### WORK TO COMPLETE
Lines from the entries below that hold "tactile" form the answer; copy all of them.

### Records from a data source
========================================================================

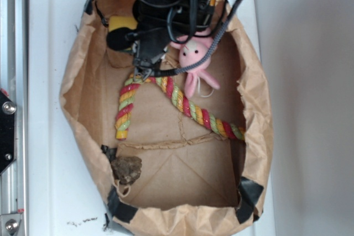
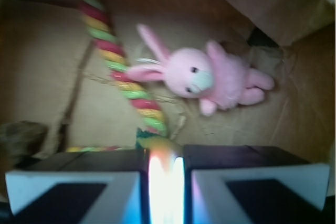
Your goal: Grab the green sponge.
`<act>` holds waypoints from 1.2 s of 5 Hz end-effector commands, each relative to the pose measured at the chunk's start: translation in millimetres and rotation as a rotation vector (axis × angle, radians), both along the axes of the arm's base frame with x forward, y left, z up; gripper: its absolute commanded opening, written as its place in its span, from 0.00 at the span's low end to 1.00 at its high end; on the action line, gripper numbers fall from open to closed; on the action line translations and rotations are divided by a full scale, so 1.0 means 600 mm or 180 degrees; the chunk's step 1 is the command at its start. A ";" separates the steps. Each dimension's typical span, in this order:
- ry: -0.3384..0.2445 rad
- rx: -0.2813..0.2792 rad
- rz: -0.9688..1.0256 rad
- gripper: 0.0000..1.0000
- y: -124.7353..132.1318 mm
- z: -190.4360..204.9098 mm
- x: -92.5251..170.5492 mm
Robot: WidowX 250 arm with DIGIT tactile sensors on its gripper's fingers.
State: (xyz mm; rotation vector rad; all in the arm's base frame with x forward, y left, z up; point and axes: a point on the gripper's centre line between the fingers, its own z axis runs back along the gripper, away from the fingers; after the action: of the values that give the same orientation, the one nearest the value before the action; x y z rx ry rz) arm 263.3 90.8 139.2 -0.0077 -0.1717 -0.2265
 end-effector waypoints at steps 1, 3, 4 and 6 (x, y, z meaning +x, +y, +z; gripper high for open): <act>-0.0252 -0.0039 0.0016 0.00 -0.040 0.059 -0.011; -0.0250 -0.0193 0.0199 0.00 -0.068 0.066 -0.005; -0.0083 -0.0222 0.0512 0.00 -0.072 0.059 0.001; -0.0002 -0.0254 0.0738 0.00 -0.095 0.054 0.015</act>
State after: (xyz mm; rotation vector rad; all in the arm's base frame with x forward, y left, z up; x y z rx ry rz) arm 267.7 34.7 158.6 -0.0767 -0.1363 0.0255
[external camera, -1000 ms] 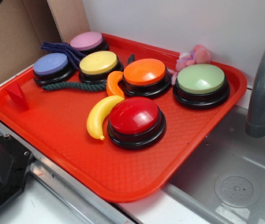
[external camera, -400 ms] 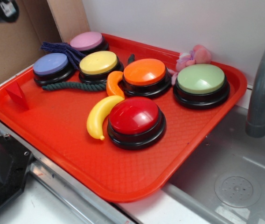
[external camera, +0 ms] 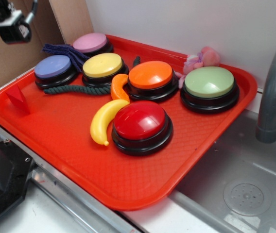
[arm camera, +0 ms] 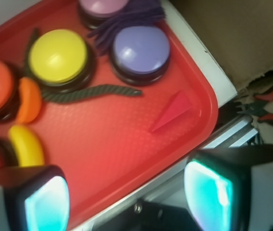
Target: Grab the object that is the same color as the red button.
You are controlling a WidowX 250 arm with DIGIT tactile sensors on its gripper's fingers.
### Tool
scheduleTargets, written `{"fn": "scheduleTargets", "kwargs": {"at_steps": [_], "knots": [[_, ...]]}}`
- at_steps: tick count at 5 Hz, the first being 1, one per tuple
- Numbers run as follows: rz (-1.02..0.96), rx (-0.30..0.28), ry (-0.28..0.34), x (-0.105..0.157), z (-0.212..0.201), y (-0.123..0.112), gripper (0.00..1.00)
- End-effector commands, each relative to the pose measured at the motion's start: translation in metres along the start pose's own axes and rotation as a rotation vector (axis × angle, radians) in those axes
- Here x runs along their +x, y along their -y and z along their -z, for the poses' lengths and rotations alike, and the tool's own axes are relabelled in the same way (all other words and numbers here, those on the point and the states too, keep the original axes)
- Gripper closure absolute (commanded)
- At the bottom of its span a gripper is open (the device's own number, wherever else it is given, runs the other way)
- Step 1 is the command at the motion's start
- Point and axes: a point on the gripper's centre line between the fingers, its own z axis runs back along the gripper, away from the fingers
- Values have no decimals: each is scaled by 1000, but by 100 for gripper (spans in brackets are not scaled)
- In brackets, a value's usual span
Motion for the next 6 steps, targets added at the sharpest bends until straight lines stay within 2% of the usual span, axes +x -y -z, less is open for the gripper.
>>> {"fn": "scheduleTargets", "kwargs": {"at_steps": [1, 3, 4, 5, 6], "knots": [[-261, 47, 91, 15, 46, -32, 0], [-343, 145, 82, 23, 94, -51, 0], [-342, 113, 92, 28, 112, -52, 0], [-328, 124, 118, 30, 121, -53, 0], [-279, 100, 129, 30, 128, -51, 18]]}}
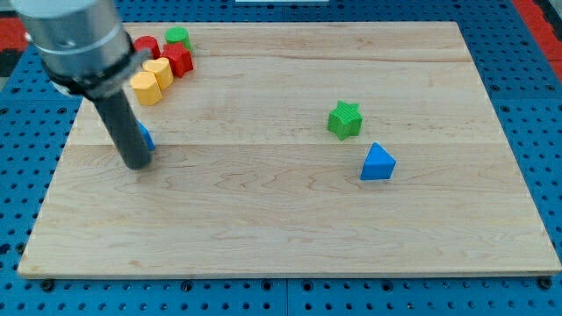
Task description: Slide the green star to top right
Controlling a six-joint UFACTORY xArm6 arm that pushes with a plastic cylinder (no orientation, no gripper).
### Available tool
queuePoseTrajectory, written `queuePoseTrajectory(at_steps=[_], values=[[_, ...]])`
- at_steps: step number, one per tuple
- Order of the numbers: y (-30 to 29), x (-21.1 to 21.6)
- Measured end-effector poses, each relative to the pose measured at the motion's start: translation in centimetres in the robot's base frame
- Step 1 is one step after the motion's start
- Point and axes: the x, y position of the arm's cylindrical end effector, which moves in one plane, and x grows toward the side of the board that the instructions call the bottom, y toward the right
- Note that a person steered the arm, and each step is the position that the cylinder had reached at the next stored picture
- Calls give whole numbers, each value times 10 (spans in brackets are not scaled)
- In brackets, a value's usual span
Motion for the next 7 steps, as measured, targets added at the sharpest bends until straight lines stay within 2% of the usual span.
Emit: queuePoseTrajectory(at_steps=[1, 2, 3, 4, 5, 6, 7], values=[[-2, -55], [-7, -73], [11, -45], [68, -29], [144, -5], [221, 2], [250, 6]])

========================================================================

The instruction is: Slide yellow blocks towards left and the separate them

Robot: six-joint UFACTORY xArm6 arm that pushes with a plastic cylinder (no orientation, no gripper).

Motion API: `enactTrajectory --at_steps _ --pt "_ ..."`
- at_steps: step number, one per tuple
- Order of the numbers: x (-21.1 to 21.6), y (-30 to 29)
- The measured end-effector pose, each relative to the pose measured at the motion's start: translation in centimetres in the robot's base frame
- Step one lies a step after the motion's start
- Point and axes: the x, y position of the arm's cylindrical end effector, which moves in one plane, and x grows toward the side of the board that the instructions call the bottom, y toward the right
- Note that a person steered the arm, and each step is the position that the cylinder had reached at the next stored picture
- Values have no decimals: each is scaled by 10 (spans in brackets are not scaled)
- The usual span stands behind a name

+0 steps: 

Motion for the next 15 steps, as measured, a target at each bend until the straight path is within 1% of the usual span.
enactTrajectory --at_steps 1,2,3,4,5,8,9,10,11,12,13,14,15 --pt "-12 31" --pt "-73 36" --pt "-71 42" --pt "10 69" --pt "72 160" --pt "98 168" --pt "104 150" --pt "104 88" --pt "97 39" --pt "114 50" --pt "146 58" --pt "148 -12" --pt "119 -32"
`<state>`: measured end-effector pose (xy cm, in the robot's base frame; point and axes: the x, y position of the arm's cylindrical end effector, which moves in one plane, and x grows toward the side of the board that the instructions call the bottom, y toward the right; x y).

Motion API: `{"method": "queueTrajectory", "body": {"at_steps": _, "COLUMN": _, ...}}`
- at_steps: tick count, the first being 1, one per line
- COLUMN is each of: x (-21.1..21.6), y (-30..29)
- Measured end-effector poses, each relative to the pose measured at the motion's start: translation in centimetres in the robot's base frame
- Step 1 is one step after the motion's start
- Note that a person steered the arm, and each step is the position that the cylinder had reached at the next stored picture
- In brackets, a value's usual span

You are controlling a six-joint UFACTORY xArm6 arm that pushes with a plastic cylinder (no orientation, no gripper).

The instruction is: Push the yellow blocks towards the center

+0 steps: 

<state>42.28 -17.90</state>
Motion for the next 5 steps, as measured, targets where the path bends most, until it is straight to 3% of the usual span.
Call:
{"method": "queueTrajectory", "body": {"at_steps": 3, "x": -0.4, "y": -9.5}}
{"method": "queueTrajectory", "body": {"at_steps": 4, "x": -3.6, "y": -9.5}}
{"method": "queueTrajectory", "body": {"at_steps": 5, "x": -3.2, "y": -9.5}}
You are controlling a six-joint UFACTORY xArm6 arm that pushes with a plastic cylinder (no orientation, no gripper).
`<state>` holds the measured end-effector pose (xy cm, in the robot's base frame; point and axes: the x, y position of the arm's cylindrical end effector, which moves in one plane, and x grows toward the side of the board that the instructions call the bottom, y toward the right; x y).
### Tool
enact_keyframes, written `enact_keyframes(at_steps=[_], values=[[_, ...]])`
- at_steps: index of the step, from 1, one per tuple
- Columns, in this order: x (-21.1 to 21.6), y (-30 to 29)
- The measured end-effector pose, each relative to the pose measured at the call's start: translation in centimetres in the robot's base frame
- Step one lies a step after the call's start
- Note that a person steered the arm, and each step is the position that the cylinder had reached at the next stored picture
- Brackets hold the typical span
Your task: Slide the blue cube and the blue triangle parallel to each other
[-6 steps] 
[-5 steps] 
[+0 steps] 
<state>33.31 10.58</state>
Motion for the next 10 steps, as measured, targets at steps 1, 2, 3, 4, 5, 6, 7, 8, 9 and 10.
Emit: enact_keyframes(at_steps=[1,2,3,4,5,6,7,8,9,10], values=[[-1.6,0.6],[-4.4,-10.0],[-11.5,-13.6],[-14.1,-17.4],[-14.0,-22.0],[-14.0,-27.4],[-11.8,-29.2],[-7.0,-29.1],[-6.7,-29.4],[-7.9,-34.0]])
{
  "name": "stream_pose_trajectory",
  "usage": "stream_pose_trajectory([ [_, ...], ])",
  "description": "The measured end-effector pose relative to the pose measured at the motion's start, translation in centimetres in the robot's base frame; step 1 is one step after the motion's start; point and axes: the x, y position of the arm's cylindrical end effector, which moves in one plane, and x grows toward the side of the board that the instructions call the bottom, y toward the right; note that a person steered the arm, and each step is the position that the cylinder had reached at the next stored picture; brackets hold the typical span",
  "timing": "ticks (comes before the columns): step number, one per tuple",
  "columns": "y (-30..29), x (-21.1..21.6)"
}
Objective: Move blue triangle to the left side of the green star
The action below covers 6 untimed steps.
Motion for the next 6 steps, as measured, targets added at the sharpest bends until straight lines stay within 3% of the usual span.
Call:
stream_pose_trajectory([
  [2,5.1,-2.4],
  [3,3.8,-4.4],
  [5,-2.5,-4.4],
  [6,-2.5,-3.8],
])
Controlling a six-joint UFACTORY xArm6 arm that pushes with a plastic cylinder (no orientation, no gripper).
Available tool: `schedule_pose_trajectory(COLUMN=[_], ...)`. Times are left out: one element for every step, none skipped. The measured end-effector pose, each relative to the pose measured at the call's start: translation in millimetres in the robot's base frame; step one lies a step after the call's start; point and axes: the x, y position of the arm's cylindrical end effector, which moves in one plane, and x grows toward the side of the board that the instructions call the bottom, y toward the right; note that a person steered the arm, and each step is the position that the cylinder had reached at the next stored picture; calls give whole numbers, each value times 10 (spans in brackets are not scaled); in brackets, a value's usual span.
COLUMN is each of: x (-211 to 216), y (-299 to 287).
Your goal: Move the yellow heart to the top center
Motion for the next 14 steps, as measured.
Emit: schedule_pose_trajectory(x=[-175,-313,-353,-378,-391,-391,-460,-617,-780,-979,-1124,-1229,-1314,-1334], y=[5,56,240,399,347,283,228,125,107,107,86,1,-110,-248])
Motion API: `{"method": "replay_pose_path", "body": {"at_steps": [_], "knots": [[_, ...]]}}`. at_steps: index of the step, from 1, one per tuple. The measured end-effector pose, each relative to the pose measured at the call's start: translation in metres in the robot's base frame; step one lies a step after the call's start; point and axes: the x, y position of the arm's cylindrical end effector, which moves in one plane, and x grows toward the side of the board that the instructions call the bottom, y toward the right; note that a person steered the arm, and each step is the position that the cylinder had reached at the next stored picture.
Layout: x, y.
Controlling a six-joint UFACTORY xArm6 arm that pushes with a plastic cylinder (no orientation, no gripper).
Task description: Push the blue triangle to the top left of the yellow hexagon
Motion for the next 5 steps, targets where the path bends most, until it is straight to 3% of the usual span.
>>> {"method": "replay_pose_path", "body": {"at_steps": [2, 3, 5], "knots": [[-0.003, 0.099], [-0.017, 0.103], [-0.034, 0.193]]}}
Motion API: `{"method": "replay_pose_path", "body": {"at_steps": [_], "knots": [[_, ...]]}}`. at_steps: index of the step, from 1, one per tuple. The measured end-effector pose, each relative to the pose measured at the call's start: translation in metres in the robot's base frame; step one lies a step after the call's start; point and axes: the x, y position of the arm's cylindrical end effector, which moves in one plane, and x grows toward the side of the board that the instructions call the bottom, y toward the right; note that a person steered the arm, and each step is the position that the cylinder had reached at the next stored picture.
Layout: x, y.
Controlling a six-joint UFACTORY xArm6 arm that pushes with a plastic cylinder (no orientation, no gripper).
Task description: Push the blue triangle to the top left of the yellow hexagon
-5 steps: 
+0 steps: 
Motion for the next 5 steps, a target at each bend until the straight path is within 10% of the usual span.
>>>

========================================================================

### ANSWER SPACE
Robot: WidowX 250 arm with DIGIT tactile sensors on its gripper's fingers.
You are controlling a WidowX 250 arm with DIGIT tactile sensors on its gripper's fingers.

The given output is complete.